Войти ж в Елену может каждый
Единожды и даже дважды,
Она – как вешняя река —
И широка, и глубока.
Обсели мухи абажур.
И я немного посижу.
Отрезанный ломоть доем.
Запью холодным бытием.
Всяк думу горькую отбрось
О том, что вкривь пошло и вкось.
Что жизнь, как детская юла,
Без подзавода замерла.
В ночь с понедельника на среду
Я крепко спал, мне снился сон:
В салон съезжаются к обеду
Кареты с четырёх сторон.
И я в трескучем тарантасе
Туда же правлю: людный зал.
Царице зала поклоняся,
Чешу со скуки причиндал.
Тут столько лиц туземной знати,
Не всех мне суждено узнати.
Я прислоняюсь к косяку:
Что светит на моем веку?
Я дальше сон не досмотрел
И бледный на кровати сел.
И тут из хмари поднебесной
Мне голос слышится чудесный:
«Крепись, мой неразумный брат!
Никто ни в чем не виноват,
Нет ни империи, ни хунты,
И лишь к войне приводят бунты».
«Дети солому палят.
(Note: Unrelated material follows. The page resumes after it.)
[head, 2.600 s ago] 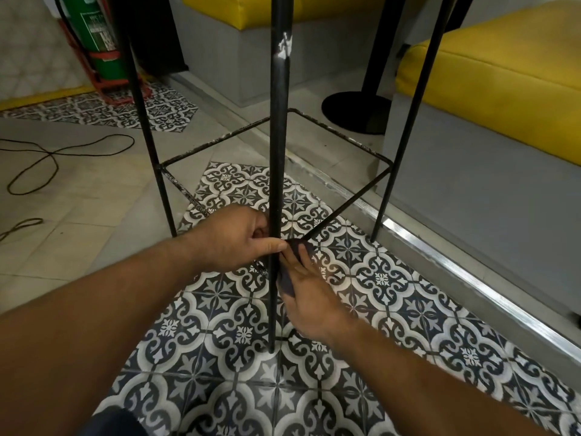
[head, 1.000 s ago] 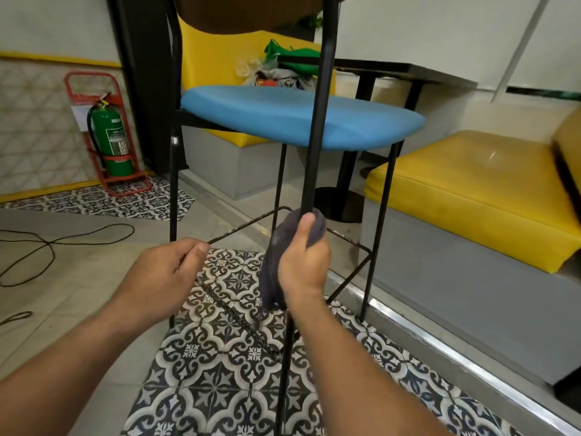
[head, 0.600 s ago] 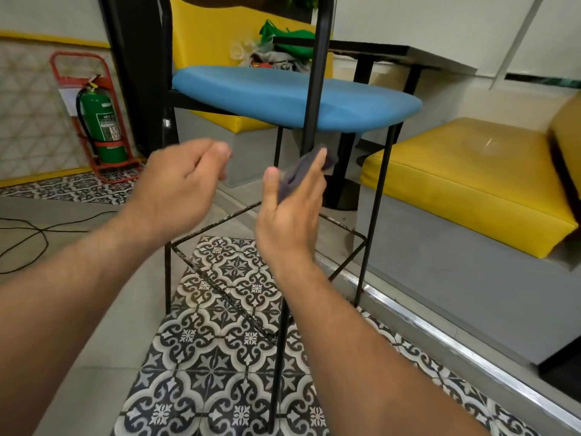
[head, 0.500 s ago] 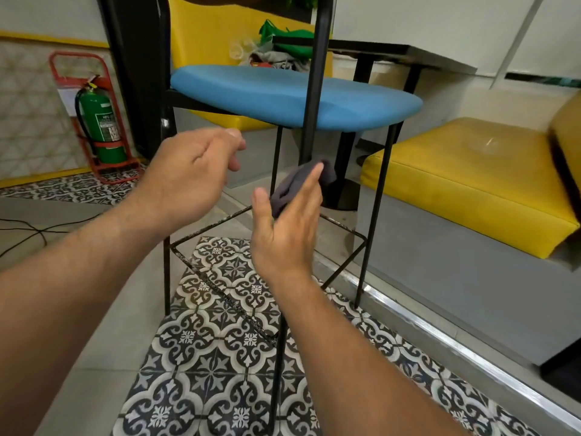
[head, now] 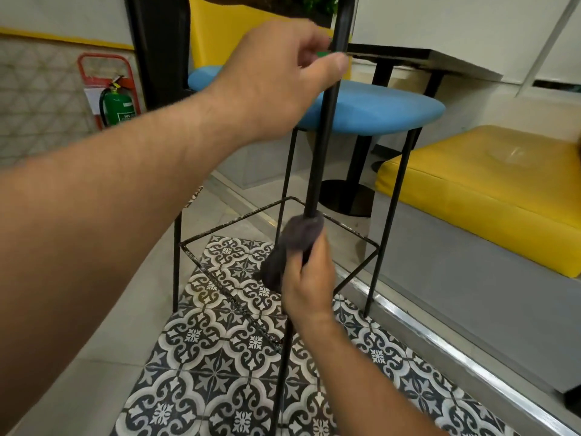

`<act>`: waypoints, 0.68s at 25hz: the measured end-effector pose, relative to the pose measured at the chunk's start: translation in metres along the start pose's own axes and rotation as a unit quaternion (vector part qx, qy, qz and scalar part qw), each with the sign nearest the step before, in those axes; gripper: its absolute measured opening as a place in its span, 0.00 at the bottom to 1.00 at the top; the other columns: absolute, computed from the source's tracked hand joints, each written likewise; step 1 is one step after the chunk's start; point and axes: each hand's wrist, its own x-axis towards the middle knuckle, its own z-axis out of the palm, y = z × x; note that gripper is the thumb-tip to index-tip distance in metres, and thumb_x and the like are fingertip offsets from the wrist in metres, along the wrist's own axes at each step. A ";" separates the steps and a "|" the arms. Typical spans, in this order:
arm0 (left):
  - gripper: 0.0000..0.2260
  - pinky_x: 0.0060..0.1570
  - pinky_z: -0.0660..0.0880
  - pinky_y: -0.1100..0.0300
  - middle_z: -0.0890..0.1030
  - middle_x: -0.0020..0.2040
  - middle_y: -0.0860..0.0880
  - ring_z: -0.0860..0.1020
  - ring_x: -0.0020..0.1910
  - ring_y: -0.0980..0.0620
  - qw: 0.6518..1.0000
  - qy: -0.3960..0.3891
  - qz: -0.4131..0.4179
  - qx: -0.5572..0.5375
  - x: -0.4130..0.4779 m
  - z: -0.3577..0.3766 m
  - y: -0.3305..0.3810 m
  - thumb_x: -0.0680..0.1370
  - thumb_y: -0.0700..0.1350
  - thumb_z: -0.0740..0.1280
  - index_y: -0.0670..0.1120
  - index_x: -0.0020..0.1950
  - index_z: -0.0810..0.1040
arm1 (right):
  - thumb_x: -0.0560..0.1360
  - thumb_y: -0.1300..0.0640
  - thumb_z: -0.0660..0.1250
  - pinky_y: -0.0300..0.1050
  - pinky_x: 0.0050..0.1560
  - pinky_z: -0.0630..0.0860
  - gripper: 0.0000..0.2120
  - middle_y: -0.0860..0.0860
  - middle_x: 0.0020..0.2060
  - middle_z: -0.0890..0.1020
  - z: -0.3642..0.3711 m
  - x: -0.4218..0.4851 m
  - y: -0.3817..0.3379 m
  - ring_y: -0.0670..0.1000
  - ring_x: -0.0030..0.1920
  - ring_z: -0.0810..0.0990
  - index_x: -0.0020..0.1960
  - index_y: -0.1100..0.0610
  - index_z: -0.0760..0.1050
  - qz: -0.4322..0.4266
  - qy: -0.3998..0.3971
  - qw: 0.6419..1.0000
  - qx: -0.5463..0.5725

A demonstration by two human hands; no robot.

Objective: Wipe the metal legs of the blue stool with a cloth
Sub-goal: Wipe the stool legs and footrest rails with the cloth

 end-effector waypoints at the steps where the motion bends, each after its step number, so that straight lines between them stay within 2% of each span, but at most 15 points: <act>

Алые снегири…»
Дети солому палят. Алые снегири
Порхают снаружи. Мысли горят внутри.
Огнище главное вижу, обширней нет.
До зорь достаёт его тонкий бухарский свет.
А далее, далее – сплошь непроглядный мрак,
Что там за кромкой огня? Не понять никак.
Уже не торфяник – неведомо, кто зажёг.
А ниже и глубже – какой-то саксонский смог
Равнину окутал, все этажи души.
Круши мою спину, в алмаз мои сны кроши —
А мрака не меньше, сколь факел тоски ни жги,
Кипящая льётся лава, но не видать ни зги.